TO DO:
Restate every line of the data word for word, except for the images.

DATA SHOWN:
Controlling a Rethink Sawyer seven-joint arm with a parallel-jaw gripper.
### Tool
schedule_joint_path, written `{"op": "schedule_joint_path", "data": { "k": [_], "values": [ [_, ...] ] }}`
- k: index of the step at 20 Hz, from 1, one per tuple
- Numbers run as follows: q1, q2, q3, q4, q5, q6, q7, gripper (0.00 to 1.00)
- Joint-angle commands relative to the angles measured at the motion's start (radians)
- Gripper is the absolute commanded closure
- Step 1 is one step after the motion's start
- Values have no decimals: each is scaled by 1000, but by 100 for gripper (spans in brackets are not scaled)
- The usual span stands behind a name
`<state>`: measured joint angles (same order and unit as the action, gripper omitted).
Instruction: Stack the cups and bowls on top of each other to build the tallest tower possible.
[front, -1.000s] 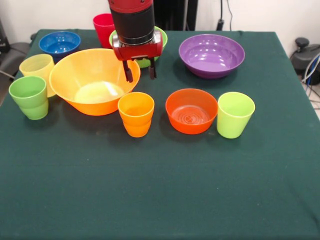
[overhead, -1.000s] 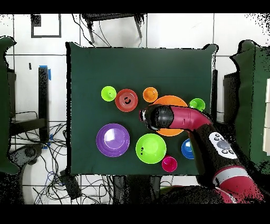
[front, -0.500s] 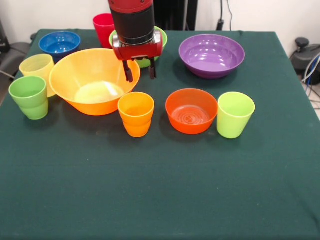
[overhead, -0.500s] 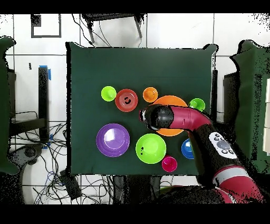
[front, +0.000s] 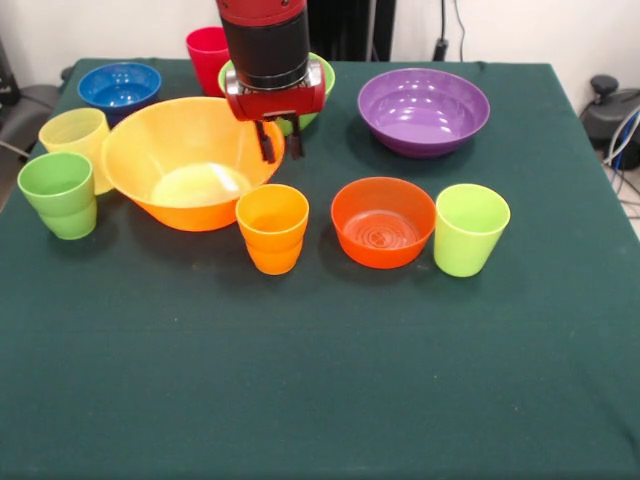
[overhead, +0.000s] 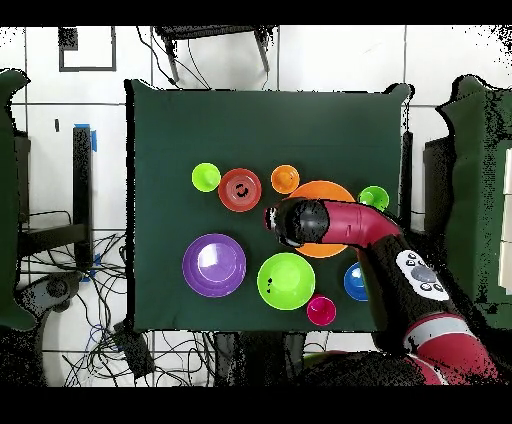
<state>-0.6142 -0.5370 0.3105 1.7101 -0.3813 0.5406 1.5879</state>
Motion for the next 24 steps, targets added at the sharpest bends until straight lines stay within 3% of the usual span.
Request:
{"op": "schedule_joint_path", "data": {
  "k": [1,16,24],
  "values": [
    [21,34,38,42,-105,-68,-35,100],
    [22,19,33,47,-104,-58,-16,100],
    [18,-105,56,89,-53,54,-43,100]
  ]
}}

RESPONSE TO THE EXERCISE:
Controlling a Rethink Sawyer seven-joint arm with a parallel-jaw gripper.
### Tool
schedule_joint_path, written `{"op": "schedule_joint_path", "data": { "k": [_], "values": [ [_, ...] ] }}`
- k: index of the step at 20 Hz, from 1, one per tuple
- Numbers run as follows: q1, q2, q3, q4, q5, q6, q7, gripper (0.00 to 1.00)
- Joint-angle commands relative to the angles measured at the motion's start (radians)
- Gripper is the absolute commanded closure
- Step 1 is one step after the motion's start
- Values have no decimals: each is scaled by 1000, but by 100 for gripper (spans in brackets are not scaled)
- The usual span stands behind a name
`<state>`: measured joint angles (same order and unit as the action, gripper omitted).
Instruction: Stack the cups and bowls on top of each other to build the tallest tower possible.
[front, -1.000s] 
[overhead, -1.000s] 
[front, -0.500s] 
[overhead, -0.500s] 
[front, +0.000s] 
[overhead, +0.000s] 
<state>-0.6142 -0.5370 0.3105 1.7101 -0.3813 0.5406 1.5879</state>
Motion for the next 24 steps, targets added at the sharpest bends until straight lines stay within 3% of the usual span.
Request:
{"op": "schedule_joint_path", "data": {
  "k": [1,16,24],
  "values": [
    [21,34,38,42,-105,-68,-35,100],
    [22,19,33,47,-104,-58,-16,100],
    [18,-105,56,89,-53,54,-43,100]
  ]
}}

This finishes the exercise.